Bug 1317576 (CVE-2016-0823)

Summary: CVE-2016-0823 kernel: Leakage of physical address mappings to non-privileged userspace
Product: [Other] Security Response Reporter: Adam Mariš <amaris>
Component: vulnerabilityAssignee: Red Hat Product Security <security-response-team>
Status: CLOSED ERRATA QA Contact:
Severity: low Docs Contact:
Priority: low    
Version: unspecifiedCC: aquini, bhu, blc, dhoward, fhrbata, gansalmon, iboverma, itamar, jforbes, jkacur, joelsmith, jonathan, jross, jwboyer, kernel-maint, kernel-mgr, kstutsma, lgoncalv, madhu.chinakonda, mchehab, mcressma, mlangsdo, nmurray, rt-maint, rvrbovsk, slawomir, vgoyal, williams, wmealing
Target Milestone: ---Keywords: Security
Target Release: ---   
Hardware: All   
OS: Linux   
Whiteboard:
Fixed In Version: kernel 3.19.3 Doc Type: Bug Fix
Doc Text:
Story Points: ---
Clone Of: Environment:
Last Closed: 2021-10-21 00:51:14 UTC Type: ---
Regression: --- Mount Type: ---
Documentation: --- CRM:
Verified Versions: Category: ---
oVirt Team: --- RHEL 7.3 requirements from Atomic Host:
Cloudforms Team: --- Target Upstream Version:
Embargoed:
Bug Depends On: 1327066, 1327067    
Bug Blocks: 1317580    

Description Adam Mariš 2016-03-14 15:21:14 UTC 
It was reported that pagemap_open function in fs/proc/task_mmu.c in the Linux kernel before 3.19.3 allows local users to obtain sensitive physical-address information by reading a /proc/<pid>/pagemap file.

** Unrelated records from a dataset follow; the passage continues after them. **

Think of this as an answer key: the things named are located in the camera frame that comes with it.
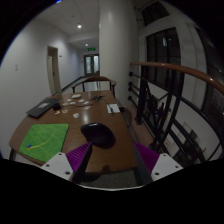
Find dark transom window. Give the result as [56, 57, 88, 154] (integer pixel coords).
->
[141, 1, 171, 26]

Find glazed double door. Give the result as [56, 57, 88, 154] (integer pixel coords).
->
[83, 54, 100, 77]

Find green mouse pad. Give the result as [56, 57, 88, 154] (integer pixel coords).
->
[18, 123, 70, 163]

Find wooden armchair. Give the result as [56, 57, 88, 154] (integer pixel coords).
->
[70, 75, 118, 98]

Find black pen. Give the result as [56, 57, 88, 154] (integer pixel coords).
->
[105, 103, 115, 115]

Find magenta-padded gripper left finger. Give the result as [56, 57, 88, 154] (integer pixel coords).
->
[40, 141, 94, 184]

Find round ceiling lights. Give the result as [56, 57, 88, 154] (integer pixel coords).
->
[76, 23, 90, 47]

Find open side doorway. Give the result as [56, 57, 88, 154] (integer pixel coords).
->
[46, 45, 62, 96]

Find white paper sheet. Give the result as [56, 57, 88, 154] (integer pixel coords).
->
[106, 103, 121, 115]

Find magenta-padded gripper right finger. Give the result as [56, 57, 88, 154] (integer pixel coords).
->
[133, 141, 184, 186]

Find dark multi-pane window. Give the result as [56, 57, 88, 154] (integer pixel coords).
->
[145, 27, 184, 93]

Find black computer mouse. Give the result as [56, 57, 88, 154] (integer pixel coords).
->
[80, 122, 117, 150]

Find closed black laptop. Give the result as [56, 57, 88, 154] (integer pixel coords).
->
[25, 97, 63, 119]

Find black cable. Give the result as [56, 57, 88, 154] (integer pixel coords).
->
[59, 95, 106, 108]

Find black railing with wooden handrail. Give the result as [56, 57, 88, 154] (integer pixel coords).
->
[127, 61, 224, 168]

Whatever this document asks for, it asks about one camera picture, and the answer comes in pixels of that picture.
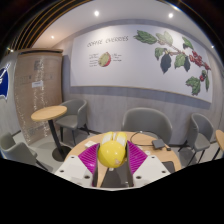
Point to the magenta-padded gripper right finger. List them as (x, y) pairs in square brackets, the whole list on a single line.
[(136, 158)]

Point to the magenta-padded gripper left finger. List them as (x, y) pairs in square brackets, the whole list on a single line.
[(87, 159)]

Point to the yellow computer mouse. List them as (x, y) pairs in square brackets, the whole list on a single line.
[(112, 153)]

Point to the dark grey power adapter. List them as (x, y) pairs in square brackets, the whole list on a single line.
[(158, 143)]

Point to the grey armchair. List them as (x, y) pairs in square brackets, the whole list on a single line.
[(200, 131), (146, 121), (74, 115), (16, 150)]

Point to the tall round wooden table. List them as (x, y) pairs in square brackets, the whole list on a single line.
[(49, 112)]

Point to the ceiling lights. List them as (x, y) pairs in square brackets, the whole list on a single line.
[(96, 13)]

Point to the brown printed wall panel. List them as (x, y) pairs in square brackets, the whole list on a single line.
[(36, 100)]

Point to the white coffee cherry wall mural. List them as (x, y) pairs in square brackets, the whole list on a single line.
[(133, 73)]

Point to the blue wall sign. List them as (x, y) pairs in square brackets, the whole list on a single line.
[(4, 83)]

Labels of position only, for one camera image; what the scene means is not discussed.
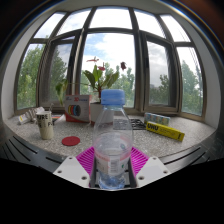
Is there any clear blue-capped water bottle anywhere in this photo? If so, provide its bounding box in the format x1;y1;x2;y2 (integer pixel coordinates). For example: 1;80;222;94
92;88;135;191

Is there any white and red filament box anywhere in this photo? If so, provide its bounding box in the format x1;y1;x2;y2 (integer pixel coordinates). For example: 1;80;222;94
63;94;92;124

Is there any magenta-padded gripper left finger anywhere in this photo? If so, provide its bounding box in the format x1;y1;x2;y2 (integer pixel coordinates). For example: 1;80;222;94
53;146;98;190

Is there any coiled beige rope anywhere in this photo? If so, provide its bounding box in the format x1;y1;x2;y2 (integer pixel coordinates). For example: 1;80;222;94
25;108;38;122

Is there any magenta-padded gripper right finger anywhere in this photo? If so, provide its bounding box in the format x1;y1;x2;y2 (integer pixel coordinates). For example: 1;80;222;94
127;146;172;190

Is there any dark slatted panel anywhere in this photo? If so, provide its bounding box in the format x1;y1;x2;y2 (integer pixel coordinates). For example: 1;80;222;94
0;132;224;175

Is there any pastel blue box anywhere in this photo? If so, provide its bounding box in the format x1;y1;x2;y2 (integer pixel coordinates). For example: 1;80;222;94
143;111;172;127

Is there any long yellow glue box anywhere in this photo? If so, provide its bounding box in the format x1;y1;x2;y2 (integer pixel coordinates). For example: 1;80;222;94
145;120;186;143

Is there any cream mug with black lettering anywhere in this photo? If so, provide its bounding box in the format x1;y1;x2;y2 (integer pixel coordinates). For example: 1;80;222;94
35;110;55;141

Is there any flat round red coaster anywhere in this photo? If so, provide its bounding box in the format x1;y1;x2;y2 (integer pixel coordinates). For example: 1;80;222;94
61;135;82;147

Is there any white and yellow package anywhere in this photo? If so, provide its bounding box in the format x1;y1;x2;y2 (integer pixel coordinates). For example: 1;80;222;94
17;106;46;126

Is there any colourful dark magazine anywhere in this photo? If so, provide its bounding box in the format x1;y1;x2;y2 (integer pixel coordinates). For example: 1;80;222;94
51;113;67;123

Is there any grey framed bay window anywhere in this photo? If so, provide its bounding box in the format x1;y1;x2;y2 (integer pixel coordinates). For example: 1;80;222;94
13;5;208;123

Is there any potted plant with red flowers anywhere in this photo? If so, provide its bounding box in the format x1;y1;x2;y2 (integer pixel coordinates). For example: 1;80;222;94
54;56;129;127

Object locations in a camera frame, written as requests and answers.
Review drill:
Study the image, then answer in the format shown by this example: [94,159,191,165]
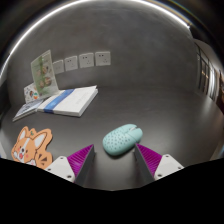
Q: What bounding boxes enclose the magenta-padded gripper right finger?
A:
[133,143,185,187]

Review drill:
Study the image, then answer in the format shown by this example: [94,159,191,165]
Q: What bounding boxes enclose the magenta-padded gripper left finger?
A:
[44,143,97,188]

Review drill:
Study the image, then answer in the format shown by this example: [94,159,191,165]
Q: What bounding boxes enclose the mint green perforated computer mouse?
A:
[102,123,144,157]

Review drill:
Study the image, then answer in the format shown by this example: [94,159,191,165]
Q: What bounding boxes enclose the orange corgi-shaped mouse pad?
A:
[10,125,54,170]

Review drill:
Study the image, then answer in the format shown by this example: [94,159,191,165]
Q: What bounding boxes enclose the white book with blue band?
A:
[36,85,99,118]

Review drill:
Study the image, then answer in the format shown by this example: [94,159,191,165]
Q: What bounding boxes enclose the grey patterned booklet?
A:
[12,98,44,122]

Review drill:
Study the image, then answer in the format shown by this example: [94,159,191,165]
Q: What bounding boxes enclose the small white sticker card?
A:
[23,82,41,104]

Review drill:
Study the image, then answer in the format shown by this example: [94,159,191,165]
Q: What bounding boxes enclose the dark-framed glass partition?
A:
[194,39,224,111]

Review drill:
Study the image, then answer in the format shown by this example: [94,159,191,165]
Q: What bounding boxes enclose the white wall socket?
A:
[52,59,65,75]
[64,55,79,72]
[78,52,95,69]
[94,50,112,67]

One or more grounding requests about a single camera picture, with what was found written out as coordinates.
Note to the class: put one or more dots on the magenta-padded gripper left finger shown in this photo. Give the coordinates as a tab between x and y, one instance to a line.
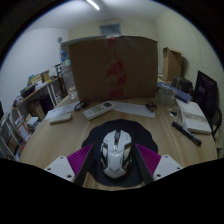
58	167

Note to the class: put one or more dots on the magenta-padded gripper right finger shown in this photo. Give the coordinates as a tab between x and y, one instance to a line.
168	165

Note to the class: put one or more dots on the white and silver computer mouse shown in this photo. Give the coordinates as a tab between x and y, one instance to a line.
116	156

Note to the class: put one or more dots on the black irregular mouse pad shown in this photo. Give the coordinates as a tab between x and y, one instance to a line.
140	135

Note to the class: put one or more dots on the black marker pen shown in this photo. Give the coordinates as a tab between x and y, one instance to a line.
186	133

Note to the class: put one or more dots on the small white flat box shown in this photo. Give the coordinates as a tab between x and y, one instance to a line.
60	118

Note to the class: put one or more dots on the white book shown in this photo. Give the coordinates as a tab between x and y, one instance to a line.
195	118

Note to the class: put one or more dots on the small dark clip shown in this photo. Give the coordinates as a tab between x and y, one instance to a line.
151	106

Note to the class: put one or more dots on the cluttered shelf unit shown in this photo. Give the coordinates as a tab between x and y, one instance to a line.
26	106

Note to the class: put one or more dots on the dark blue book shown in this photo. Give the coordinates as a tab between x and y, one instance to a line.
180	95

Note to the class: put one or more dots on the black office chair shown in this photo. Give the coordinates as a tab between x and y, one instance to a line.
206	91

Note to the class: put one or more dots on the clear plastic jug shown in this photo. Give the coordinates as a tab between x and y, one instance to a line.
70	83

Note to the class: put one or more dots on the large brown cardboard box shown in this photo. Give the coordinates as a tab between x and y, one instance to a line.
90	70

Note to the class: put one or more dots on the window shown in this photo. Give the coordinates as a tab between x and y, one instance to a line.
110	30

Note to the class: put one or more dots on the ceiling tube light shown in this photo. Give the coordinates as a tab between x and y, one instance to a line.
93	4

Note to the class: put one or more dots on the round wall clock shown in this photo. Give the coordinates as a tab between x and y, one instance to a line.
60	40

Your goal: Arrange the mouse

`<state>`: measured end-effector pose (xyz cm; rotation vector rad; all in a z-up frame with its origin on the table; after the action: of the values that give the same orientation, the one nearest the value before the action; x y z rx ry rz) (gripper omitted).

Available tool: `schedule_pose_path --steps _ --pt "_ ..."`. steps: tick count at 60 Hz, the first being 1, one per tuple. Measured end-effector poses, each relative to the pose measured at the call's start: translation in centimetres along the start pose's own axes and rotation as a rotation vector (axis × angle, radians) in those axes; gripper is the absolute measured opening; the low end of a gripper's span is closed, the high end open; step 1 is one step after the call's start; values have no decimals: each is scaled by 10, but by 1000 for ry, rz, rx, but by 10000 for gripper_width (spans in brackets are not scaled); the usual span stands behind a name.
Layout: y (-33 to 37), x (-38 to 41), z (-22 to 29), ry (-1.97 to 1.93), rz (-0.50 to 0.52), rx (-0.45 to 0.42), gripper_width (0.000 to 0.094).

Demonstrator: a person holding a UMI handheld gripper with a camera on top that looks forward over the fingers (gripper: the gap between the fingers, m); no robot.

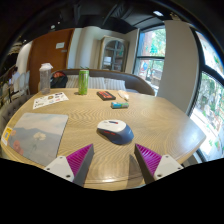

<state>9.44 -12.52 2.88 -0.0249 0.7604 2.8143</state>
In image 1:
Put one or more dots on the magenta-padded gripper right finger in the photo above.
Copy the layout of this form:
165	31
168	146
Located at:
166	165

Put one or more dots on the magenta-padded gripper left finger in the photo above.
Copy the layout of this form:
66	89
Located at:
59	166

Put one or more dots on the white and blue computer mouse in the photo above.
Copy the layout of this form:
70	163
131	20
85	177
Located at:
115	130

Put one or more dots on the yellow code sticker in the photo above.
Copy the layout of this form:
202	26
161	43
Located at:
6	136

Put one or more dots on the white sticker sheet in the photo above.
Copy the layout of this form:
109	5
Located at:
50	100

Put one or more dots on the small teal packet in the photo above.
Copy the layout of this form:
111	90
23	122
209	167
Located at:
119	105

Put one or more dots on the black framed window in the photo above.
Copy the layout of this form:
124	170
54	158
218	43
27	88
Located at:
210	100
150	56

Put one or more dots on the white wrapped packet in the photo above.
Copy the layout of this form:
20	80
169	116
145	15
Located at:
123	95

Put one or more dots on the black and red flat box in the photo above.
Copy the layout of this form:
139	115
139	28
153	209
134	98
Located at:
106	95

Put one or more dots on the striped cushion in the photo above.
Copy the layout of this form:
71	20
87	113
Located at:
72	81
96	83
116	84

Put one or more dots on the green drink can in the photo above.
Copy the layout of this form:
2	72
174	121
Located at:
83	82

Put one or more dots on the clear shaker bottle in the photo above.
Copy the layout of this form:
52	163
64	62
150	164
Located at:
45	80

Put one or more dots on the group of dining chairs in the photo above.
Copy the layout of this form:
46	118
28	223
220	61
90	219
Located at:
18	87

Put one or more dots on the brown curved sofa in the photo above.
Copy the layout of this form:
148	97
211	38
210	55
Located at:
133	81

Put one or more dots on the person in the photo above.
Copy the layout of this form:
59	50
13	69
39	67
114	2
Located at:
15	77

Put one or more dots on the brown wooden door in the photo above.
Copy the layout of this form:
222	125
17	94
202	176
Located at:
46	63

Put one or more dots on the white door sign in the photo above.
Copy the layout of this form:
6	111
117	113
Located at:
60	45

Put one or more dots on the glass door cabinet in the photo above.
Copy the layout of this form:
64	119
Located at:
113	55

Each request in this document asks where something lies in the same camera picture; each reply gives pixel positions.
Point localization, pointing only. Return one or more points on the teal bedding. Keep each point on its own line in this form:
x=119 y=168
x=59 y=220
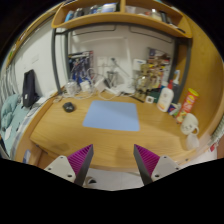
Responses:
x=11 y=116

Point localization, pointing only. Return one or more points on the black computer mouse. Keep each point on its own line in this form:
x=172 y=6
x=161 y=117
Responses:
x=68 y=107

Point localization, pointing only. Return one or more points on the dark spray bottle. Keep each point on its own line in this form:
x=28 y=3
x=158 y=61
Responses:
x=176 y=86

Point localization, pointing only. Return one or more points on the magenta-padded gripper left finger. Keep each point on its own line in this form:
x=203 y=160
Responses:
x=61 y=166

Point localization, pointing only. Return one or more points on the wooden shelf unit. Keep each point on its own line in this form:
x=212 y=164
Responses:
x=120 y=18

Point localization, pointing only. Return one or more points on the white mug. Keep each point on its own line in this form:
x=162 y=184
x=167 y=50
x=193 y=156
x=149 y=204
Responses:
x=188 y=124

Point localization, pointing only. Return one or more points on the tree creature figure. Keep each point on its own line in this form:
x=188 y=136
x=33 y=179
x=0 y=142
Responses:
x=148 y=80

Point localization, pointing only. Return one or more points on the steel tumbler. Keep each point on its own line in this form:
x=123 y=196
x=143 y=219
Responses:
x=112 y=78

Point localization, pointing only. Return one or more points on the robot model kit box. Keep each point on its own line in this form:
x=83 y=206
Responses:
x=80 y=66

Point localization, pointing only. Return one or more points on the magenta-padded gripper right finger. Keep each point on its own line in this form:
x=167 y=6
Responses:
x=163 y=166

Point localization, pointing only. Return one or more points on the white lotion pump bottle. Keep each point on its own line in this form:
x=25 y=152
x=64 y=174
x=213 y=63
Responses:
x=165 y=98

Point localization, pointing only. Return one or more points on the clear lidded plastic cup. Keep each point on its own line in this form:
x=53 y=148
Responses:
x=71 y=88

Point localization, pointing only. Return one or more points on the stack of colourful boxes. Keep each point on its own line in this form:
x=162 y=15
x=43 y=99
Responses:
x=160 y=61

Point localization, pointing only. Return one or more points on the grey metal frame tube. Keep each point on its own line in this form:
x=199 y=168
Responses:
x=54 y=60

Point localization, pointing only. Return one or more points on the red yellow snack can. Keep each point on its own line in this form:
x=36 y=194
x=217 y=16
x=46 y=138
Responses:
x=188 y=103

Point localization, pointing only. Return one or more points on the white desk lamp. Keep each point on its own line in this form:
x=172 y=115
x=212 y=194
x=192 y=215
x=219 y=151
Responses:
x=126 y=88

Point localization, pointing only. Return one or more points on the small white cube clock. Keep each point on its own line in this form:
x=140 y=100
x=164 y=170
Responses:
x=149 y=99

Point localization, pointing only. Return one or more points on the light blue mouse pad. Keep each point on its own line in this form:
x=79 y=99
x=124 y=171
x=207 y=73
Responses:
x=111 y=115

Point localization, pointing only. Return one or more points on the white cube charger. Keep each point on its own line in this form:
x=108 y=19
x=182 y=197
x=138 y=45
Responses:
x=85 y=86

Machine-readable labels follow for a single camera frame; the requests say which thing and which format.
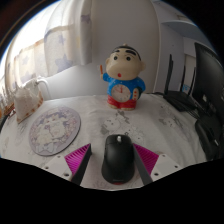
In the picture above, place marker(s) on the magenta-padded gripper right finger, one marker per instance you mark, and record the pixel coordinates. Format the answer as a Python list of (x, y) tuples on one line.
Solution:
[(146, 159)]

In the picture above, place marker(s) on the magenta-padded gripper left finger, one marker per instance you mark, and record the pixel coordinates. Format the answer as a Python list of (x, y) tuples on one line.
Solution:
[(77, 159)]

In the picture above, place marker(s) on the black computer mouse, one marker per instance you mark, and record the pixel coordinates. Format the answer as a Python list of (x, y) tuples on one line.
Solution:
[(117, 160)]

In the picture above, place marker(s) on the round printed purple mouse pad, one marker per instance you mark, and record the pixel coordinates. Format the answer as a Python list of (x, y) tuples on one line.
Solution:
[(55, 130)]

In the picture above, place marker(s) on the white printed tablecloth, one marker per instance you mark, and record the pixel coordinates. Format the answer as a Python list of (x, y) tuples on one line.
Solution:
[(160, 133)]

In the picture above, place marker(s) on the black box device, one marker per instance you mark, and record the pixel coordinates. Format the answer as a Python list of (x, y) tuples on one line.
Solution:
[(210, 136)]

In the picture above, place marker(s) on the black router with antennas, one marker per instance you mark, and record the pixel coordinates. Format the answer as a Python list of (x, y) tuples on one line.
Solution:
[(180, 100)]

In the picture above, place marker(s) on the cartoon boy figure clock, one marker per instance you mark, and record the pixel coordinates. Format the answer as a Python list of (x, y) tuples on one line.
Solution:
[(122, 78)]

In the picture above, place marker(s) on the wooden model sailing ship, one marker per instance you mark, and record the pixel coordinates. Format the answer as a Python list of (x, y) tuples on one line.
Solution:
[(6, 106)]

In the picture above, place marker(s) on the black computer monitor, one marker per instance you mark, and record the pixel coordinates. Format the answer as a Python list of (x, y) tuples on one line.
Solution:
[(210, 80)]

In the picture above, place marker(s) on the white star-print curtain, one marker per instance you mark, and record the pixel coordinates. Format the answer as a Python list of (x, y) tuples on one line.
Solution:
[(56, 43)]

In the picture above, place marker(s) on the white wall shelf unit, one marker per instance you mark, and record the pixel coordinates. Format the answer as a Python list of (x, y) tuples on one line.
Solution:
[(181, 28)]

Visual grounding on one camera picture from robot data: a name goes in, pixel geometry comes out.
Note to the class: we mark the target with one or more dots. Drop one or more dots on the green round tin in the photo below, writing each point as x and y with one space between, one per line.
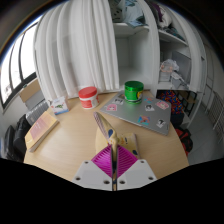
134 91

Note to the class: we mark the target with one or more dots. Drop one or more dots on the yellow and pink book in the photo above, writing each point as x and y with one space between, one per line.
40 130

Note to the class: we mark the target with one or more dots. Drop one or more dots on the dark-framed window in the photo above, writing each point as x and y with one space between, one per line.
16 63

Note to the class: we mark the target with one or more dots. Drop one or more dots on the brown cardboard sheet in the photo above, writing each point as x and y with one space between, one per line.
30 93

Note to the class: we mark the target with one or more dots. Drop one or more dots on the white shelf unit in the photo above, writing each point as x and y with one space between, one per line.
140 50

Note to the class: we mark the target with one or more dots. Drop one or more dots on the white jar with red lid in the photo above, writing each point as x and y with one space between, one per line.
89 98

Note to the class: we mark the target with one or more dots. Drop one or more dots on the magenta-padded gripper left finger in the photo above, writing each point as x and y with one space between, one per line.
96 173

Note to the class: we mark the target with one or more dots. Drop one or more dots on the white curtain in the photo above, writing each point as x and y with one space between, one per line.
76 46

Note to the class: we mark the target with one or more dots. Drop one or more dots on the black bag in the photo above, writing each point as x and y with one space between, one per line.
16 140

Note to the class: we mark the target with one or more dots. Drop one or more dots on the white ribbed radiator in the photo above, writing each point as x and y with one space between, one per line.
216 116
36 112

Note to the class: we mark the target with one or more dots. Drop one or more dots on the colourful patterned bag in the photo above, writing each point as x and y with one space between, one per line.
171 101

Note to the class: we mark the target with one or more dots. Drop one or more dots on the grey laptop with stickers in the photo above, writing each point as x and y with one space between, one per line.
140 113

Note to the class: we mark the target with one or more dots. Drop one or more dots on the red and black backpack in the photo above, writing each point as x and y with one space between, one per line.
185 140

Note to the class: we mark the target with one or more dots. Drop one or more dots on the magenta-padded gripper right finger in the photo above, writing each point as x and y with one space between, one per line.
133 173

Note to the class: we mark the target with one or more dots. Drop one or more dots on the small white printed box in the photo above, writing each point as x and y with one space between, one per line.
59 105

The initial fix (commit ab676b7d6fbf4b294bf198fb27ade5b0e865c7ce) put the privilege check directly in the pagemap_open function, which was considered too coarse.  Upstream later moved the check into pagemap_read with commit 1c90308e7a77af6742a97d1021cca923b23b7f0d.  This allows /proc/<pid>/pagemap to be opened and read by non-root users but it does not expose the physical addresses that could be used by the rowhammer exploit.

Upstream patch:

https://github.com/torvalds/linux/commit/ab676b7d6fbf4b294bf198fb27ade5b0e865c7ce

Introduced in commit: 
https://github.com/torvalds/linux/commit/85863e475e59afb027b0113290e3796ee6020b7d

External Reference:

https://googleprojectzero.blogspot.cz/2015/03/exploiting-dram-rowhammer-bug-to-gain.html
Comment 2 Wade Mealing 2016-04-14 08:25:02 UTC 
Created kernel tracking bugs for this issue:

Affects: fedora-all [bug 1327067]
Comment 4 Wade Mealing 2016-04-14 08:29:43 UTC 
Statement:

This issue does not affect the Linux kernels as shipped with Red Hat Enterprise Linux 5.

This has been rated as having Low security impact and is not currently
planned to be addressed in future updates of 6, 7, and MRG-2. For additional
information, refer to the Red Hat Enterprise Linux Life Cycle:
https://access.redhat.com/support/policy/updates/errata/ .